O advogado José Roberto Batochio, que defende o ex-presidente Lula, disse que a decisão do TRF-4 (Tribunal Regional Federal da 4ª Região) autorizando a prisão é ilegal porque há recursos a serem discutidos nessa própria corte.

"O problema (dessa decisão) é que o processo não acabou no TRF-4. Ainda cabe recurso. Essa volúpia de prender revela a arbitrariedade sem fim. Os falcões estão expondo as garras", disse à reportagem logo após saber que o juiz federal Sergio Moro havia determinado que o Lula se apresente à Polícia Federal.

Batochio não quis comentar se o ex-presidente iria se apresentar à PF. Segundo ele, a decisão de prender só tem legitimidade após o fim do julgamento. "Enquanto não se esgotarem todos os recursos no próprio TRF, o julgamento não acabou".

Lula vai para casa

O ex-presidente Luiz Inácio Lula da Silva saiu às 18h33 da sede de seu instituto, em São Paulo. De acordo com assessoria de imprensa, o destino seria São Bernardo do Campo.

Ele estava no local desde a manhã, e recebeu aliados políticos e advogados. Após a ordem do juiz Sérgio Moro, o senador Lindbergh Farias (PT-RJ) classificou a decisão como "escândalo" e "absurdo", citando que ainda havia prazo para a defesa entrar no TRF-4 com embargo dos embargos até a próxima terça-feira.

Outras prisões

Além do despacho para prender Lula, Moro determinou também o cumprimento da pena de José Adelmário Pinheiro Filho, o Léo Pinheiro, da OAS, e Agenor Franklin Magalhães Medeiros, ex-executivo da construtora.

Os dois, condenados com o petista no caso do tríplex, já estão presos na carceragem da PF em Curitiba.

"Restam condenados ao cumprimento de penas privativas de liberdade aos réus José Adelmário Pinheiro Filho, Agenor Franklin Magalhães Medeiros e Luiz Inácio Lula da Silva", diz o comunicado, assinado pelos juízes Nivaldo Brunoni (substituto do relator João Pedro Gebran Neto) e Leandro Paulsen.

No texto do ofício, o TRF-4 explica que, como o julgamento dos embargos apresentados por Lula no último dia 26 não modificou a condenação do petista, o cumprimento de pena deve ser iniciado.

"Desse modo e considerando o exaurimento dessa instância recursal - forte no descabimento de embargos infringentes de acórdão unânime -, deve ser dado cumprimento à determinação de execução da pena, devidamente fundamentada e decidida nos itens 7 e 9.22 do voto condutor do Desembargador Relator da apelação, 10 do voto do Desembargador Revisor e 7 do voto do Desembargador Vogal", informa o comunicado.
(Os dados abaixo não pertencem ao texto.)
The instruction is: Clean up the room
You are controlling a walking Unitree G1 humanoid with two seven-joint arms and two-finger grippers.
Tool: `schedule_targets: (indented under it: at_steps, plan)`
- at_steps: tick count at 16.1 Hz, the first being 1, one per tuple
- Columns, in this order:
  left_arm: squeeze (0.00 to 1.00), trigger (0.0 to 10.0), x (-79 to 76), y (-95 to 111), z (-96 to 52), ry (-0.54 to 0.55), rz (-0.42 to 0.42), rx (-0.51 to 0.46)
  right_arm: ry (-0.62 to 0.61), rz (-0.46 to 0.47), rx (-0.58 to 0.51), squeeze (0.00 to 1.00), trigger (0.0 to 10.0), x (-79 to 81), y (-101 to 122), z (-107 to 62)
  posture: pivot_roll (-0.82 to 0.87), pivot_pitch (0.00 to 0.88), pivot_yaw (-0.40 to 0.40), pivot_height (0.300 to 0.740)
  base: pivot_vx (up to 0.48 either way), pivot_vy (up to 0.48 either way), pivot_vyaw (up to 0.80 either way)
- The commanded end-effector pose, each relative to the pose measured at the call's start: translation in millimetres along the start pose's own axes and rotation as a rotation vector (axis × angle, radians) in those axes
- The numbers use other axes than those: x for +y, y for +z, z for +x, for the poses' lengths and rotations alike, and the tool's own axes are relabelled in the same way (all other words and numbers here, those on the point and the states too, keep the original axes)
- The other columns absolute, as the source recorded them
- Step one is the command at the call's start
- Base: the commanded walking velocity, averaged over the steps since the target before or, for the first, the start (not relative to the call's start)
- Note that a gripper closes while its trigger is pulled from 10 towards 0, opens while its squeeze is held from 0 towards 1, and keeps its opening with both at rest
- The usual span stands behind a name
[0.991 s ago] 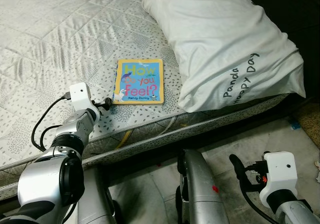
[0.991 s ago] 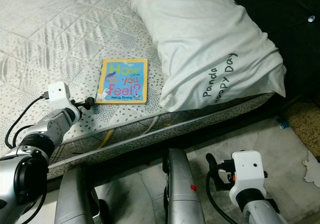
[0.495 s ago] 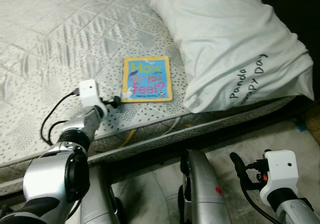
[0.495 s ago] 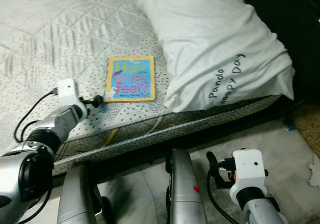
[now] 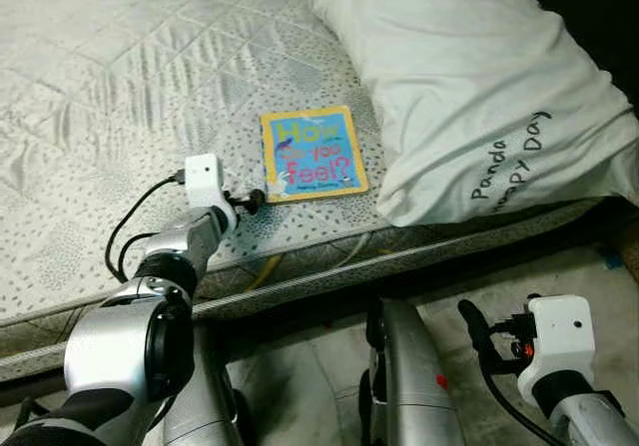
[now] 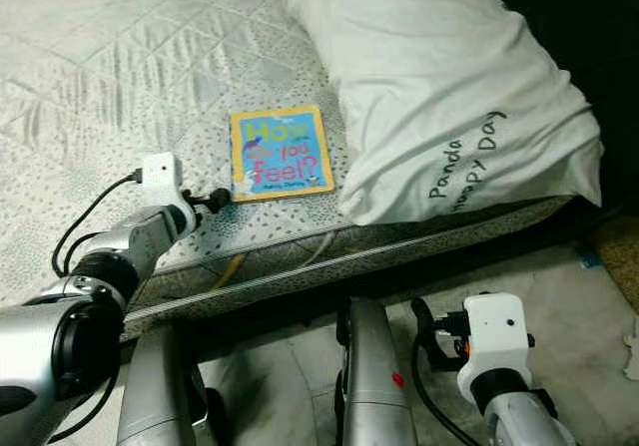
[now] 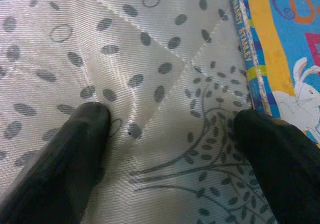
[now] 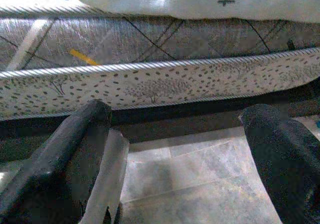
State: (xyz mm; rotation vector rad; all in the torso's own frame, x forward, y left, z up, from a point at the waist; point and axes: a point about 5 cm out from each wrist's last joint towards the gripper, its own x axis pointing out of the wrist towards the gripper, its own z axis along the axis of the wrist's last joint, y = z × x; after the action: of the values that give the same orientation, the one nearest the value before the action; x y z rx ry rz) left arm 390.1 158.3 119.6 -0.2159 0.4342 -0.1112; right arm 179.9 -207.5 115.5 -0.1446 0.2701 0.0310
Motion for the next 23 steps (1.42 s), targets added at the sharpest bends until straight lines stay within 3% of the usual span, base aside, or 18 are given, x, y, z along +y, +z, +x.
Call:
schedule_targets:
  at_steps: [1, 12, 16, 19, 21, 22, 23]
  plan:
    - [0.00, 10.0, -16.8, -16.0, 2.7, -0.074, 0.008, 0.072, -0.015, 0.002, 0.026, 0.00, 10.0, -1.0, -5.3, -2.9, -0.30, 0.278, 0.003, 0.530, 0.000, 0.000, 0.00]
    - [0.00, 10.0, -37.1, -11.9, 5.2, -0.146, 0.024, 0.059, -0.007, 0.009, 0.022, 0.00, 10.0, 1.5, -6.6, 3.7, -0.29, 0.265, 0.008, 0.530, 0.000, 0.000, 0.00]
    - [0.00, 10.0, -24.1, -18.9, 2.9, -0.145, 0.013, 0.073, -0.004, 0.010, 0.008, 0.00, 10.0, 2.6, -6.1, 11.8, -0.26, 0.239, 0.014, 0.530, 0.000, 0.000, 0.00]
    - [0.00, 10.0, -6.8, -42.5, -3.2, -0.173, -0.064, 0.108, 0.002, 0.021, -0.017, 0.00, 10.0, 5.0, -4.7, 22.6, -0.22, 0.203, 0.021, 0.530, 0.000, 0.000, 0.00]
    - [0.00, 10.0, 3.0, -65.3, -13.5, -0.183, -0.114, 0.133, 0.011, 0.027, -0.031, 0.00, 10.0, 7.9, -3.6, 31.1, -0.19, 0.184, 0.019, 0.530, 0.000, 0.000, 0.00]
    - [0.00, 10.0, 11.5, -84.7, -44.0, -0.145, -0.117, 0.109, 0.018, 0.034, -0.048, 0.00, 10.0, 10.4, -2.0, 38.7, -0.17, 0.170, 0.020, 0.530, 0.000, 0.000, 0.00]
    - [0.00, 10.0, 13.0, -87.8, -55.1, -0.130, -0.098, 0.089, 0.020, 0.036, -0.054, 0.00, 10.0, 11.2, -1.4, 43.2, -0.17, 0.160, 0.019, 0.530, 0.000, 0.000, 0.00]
"Destaco que, contra tal determinação, foram impetrados Habeas Corpus perante o Superior Tribunal de Justiça e perante o Supremo Tribunal Federal, sendo que foram denegadas as ordens por unanimidade e por maioria, sucessivamente, não havendo qualquer óbice à adoção das providências necessárias para a execução."

A medida foi tomada após a decisão do Supremo Tribunal Federal (STF), que negou na quarta-feira (4) um habeas corpus protocolado pela defesa para mudar o entendimento firmado pela Corte em 2016, quando foi autorizada a prisão após o fim dos recursos naquela instância.

Lula foi condenado a 12 anos e um mês na ação penal do triplex do Guarujá (SP), na Operação Lava Jato.